Know This: The refugee admissions quota to the U.S. has been cut to 45,000, an all-time low. California has moved its presidential primary to March, which state officials say will give its voters more influence over candidate choice in the 2020 election. And about 30,000 people in Ukraine had to evacuate as a massive ammunition depot caught fire and set off explosions.
Remember This Number: $320,000. That’s the sum Australian wellness blogger Belle Gibson has been ordered to pay for pretending to have cancer and pushing non-medical cures.
Tune In: OZY and WGBH have teamed up to create a fabulous new show for PBS, Third Rail With OZY. The show tapes every Friday in NYC in front of a live studio audience. Want to get in on the action? Sign up here.
One person’s gospel is another’s duplicity. That’s especially true nowadays, while the specter of “fake news” haunts the legacy of 2016’s election and social media struggles to separate journalism from propaganda. But it’s simpler in nations without a tradition of free expression: Inspired by President Trump, countries like Turkey and Indonesia have declared war on fake news — but watchdogs warn such efforts can also be a censorship tool to clamp down on legitimate media. Even Germany, with new fines for hate speech on social media, is sparking debate over free expression.
They’ve broken all the (fossil) records. University of Tokyo researchers say carbon fragments found in rocks from northeastern Canada are remnants of ancient life — and are 3.95 billion years old, surpassing the oldest known fossils by 250 million years. That suggests life arose during the Late Heavy Bombardment, a period during which Earth was constantly pelted with asteroids and thought to be inhospitable even to nascent bacteria. If the researchers’ methods prove accurate they could also be used to find historical evidence of life on other planets.
Nothing to see here, folks. Satellite images revealed that this weekend Antarctica’s Pine Island Glacier calved a 103-square-mile iceberg — more than four times the size of Manhattan. The glacier, which loses 45 billion tons of ice each year, is the continent’s fastest-melting. Though a 2,240-square-mile chunk of the Larsen C shelf that split in July was Antarctica’s biggest recent loss, each new calving event weakens the barrier that keeps the continent’s massive amounts of non-floating ice from sliding into the water and raising sea levels.
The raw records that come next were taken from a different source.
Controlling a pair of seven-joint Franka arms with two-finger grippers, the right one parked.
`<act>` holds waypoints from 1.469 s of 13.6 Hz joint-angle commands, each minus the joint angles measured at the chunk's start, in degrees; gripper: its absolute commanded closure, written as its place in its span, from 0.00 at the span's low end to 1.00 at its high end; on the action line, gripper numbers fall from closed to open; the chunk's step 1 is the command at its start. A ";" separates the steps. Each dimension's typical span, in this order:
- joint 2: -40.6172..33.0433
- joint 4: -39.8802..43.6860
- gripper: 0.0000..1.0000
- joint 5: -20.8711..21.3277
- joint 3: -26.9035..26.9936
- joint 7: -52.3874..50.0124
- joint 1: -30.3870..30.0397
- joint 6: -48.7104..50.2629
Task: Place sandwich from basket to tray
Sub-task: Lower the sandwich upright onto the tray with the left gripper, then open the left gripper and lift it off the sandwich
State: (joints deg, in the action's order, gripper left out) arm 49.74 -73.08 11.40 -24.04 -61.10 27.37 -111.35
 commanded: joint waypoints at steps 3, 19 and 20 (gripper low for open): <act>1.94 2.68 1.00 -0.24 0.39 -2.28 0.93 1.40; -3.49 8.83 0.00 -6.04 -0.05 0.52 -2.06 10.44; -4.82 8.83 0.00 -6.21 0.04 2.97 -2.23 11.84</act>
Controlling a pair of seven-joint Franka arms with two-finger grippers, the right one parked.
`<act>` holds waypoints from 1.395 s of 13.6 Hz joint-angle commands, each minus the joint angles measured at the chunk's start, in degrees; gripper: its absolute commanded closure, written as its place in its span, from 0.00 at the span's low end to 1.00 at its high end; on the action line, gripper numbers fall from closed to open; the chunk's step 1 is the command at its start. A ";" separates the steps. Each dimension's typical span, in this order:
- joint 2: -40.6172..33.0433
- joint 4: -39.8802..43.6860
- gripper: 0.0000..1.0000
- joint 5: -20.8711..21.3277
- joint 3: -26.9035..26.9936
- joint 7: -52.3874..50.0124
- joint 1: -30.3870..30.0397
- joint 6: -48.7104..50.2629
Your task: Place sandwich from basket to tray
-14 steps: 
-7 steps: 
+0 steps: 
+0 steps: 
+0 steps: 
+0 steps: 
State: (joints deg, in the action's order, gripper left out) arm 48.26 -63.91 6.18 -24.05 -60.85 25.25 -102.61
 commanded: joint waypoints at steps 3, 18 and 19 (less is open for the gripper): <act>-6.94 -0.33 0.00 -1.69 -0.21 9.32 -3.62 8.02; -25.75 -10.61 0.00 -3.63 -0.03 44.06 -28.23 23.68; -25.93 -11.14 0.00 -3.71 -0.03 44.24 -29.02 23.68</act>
Strike a pose. Uighurs, a mainly Muslim ethnic minority from Eastern China, have long been persecuted by the country’s government. But talent agencies say demand for Uighur models — whose facial features are considered more “European” than those of the Han Chinese — has risen sharply. While international brands have long used Caucasian models to advertise to Chinese markets, the rise of local companies has led to demand for a middle ground, a “half-Asian, half-European” look which offers an opening for the Mandarin-speaking Uighurs to shine.
They’re benched. After the FBI announced its investigation into an NCAA fraud and corruption case — which included funneling money to young players’ families to influence school choice — more prominent officials are being pushed out of universities already named as offenders. Louisville head coach Rick Pitino, who’s courted scandal throughout his career but never been forced out of a gig, has been put on leave, while Alabama administrator Kobie Baker has resigned. The FBI’s inquest is likely to expand to more schools — and topple more basketball careers.